Все замолчали, Келли затаил дыхание.
— Папа, а это не было похоже на горчичный пластырь? Вот все, что приходит мне в голову.
— Горчичный пластырь?
— Может быть, кто–то в доме был болен, — сказал Келли.
Врач заходил по комнате, нервно щелкая пальцами.
— Не горчица, не кислота…Подождите секундочку. — Он посмотрел на шерифа. — Бальзам Перу. Вы помните это лекарство?
— Конечно.
— Да, точно — бальзам Перу.

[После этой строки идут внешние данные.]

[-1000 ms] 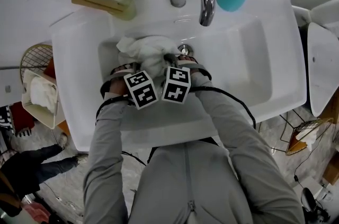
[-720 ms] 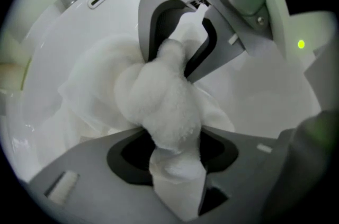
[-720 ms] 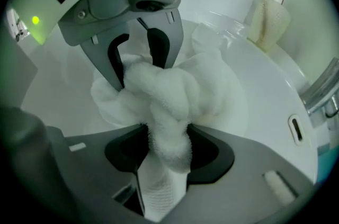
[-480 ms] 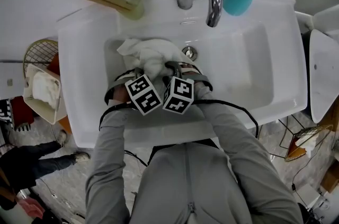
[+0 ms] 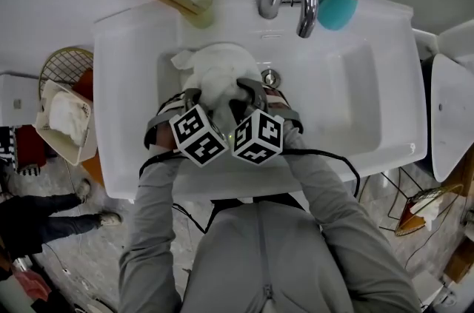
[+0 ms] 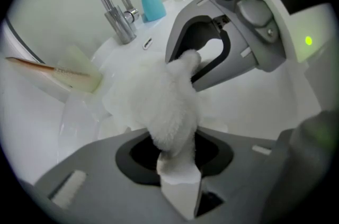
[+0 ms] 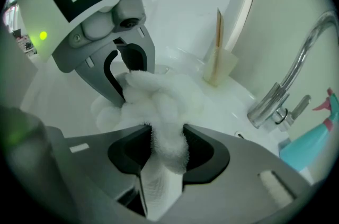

Не понимаю, чем это может вам помочь, но теперь я уверен: там был бальзам Перу!
— А что это такое? — спросил Келли.
— Старое патентованное лекарство от всех болезней, вроде целебной мази доктора Пратта или капель матушки Мерсер. — Бледное усталое лицо доктора от возбуждения разрумянилось. — Вы помните его, шериф? В былые годы в сельской местности не найти было дом, где на видном месте не стояла бы кружка с этим снадобьем. Им пользовались при ожогах, головных и прочих болях, да практически в любых случаях. Кэрол упомянула горчичный пластырь, и это напомнило мне о лекарствах.
— Теперь мы можем попытаться выйти на след, — сказал шериф. Последнее время его заказывают не часто.
— Проверим всех врачей и все аптеки, — Келли встал, глядя на часы. Доктор, могу я воспользоваться вашим телефоном?
— Да, конечно. Он в холле.
Келли задержался, заметив несчастные глаза девочки.